When a system observes an object with a number of features, then that system should find in memory a set of SDRs that comply pretty much exactly with each of the features sensed. If it does not sense certain features of the model (because its sensors can’t scan each feature at the same time for instance) then it still should have a predictive state for the unsensed features. So the grid cells do not really change states.

If a system hesitates between a number of models for the observed object, then it does not start to cycle between states. It searches for the one set for which each sensed feature complies with the object’s. Again, it does not change states. If anything, it discards sets of states that do not totally comply.

If the system can’t find a model that complies completely, only then does it create a new set of feature SDRs to model the new object, perhaps with some features for which it has SDRs and with some new features for which it has to create new SDRs. But again, it does not change states.

It is kind of intuitive to understand this when we consider a physical 3D object. But remember that grid cells are more fundamental than helping represent 3D objects. At least if we consider that neocortical columns must have a general purpose algorithm. This is why I’m so interested in finding ways to model non-spacial objects using grid cells.

Why should that be the case? Doesn’t it depend on the encoder?

Also @Shahar didn’t say he was making a recommendation system for movies. That was just an example. If one wants to build a general purpose recommendation system, it kind of makes sense to generate connections without knowing what the sensed data represents.

In that regard, even though there are off-the-shelf solutions for this kind of problem, I think it is very interesting to at least think about it with grid cells in mind.


You might think of each dimension in space as a state. If GCMs can represent N-dimensional space, it would be possible to represent a rich feature in each dimension.

1 Like

Hey, I’m thinking out-of-the-box here, I’m not an expert in HTM however I’d like to share my idea on how might one can use HTM for this particular prediction task.

The idea is to have a pipeline that is Cluster Features -> Classify Features -> Predict Rating.

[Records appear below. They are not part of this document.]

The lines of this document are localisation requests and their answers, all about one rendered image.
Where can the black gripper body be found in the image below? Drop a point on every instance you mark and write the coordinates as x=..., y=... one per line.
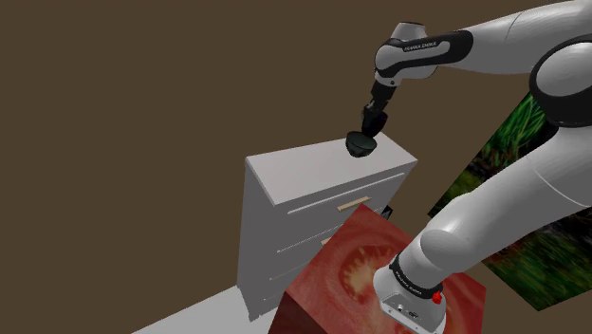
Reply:
x=373, y=119

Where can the dark green bowl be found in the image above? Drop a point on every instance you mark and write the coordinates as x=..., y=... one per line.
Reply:
x=360, y=144

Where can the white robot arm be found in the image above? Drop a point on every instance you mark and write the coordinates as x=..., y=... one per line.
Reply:
x=499, y=208

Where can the grey chest of drawers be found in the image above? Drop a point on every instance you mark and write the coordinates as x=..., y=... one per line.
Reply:
x=305, y=178

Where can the red tomato-patterned robot stand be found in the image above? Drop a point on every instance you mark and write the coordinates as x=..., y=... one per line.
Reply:
x=333, y=287

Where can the green grass wall picture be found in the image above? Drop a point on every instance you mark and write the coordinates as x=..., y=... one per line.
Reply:
x=536, y=268

One may use the HTM Spatial Pooler (SP) to cluster the Movie_Features+ User_Features and then use a classifier to label these clusters (e.g. SDR Classifier) with the true rating value. If there are enough correlations between these features and the user ratings (true values) then one might get good results. After training, the SDR Classifier can be used to infer the label (rating) of the SP’s output (active columns).

1 Like

But couldn’t you do the same thing with a simple logistic regression neural network? A logistic regression classifier should be able to cluster features, right?

1 Like

More or less. But there is a subtle difference, the SP can encode the inputs using the bits that matter most, which is kind of a dimension reduction stage. When trained well, it can “locally generalize” similar inputs and hence they are clustered. The SDRClassifier is then used to simply label these clusters. I don’t think that a vanilla logistic/softmax regression classifier cares about dimension reduction.

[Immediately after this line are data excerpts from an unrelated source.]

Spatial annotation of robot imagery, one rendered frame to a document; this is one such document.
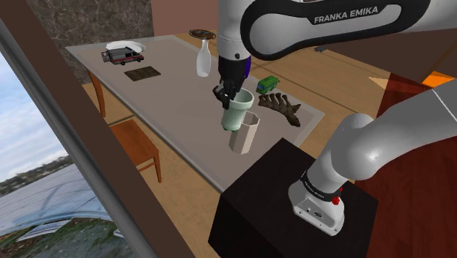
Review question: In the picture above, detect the white plate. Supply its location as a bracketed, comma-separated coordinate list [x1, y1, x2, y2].
[105, 40, 147, 53]

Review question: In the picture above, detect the white bottle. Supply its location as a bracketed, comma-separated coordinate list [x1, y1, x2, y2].
[196, 38, 212, 78]

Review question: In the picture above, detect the beige hexagonal cup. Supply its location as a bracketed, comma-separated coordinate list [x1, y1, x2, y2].
[228, 111, 261, 155]

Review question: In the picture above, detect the green toy bus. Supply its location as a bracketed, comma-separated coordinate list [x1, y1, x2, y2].
[255, 75, 280, 95]

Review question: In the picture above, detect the brown wooden chair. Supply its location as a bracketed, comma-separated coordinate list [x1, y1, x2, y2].
[108, 119, 163, 184]

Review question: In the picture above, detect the dark brown round plate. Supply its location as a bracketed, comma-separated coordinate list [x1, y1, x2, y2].
[188, 29, 218, 40]

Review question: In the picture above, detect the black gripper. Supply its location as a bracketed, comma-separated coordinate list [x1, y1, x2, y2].
[212, 55, 252, 111]

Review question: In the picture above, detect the pale green cup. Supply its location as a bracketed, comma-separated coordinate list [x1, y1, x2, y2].
[220, 88, 255, 133]

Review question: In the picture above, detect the grey toy ambulance van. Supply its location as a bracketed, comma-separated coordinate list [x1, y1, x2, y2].
[101, 47, 145, 66]

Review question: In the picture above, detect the black robot stand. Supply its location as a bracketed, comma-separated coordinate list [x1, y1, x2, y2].
[208, 137, 379, 258]

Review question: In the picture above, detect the dark brown rectangular mat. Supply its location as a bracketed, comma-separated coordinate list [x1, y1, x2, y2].
[123, 65, 163, 82]

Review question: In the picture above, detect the grey table with wooden legs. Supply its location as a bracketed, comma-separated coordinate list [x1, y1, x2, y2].
[65, 34, 326, 194]

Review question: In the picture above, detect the window with brown frame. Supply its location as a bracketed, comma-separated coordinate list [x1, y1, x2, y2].
[0, 0, 196, 258]

As we know the SP takes in an encoding vector and outputs an SDR. The encoding vector is the concatenation of all input fields’s encoding vectors, each of which has its own size (‘n’ and ‘w’ parameters).

Since each SP column links to a subset of all encoding bits (the receptive field), it seems that the sizes of the encoders makes all the difference in terms of which inputs fields will most strongly impact SP column overlap.

So if all input field encodings were of equal size (same ‘n’ and ‘w’), then each field would have equal representation in the total encoding and thus equal impact on the SP. I’m not disagreeing that the SP can do dimensionality reduction as you say or find the bits that ‘matter most’. I’m just saying that this judgement call of which bits ‘matter most’ seems subject to another judgement call initially made when creating the SP - the relative sizes of the encoders.

They may or may not, this depends on the input field bit values and their occurrences so far. Maybe I misunderstood this statement.

Yes and I believe other parameters as well.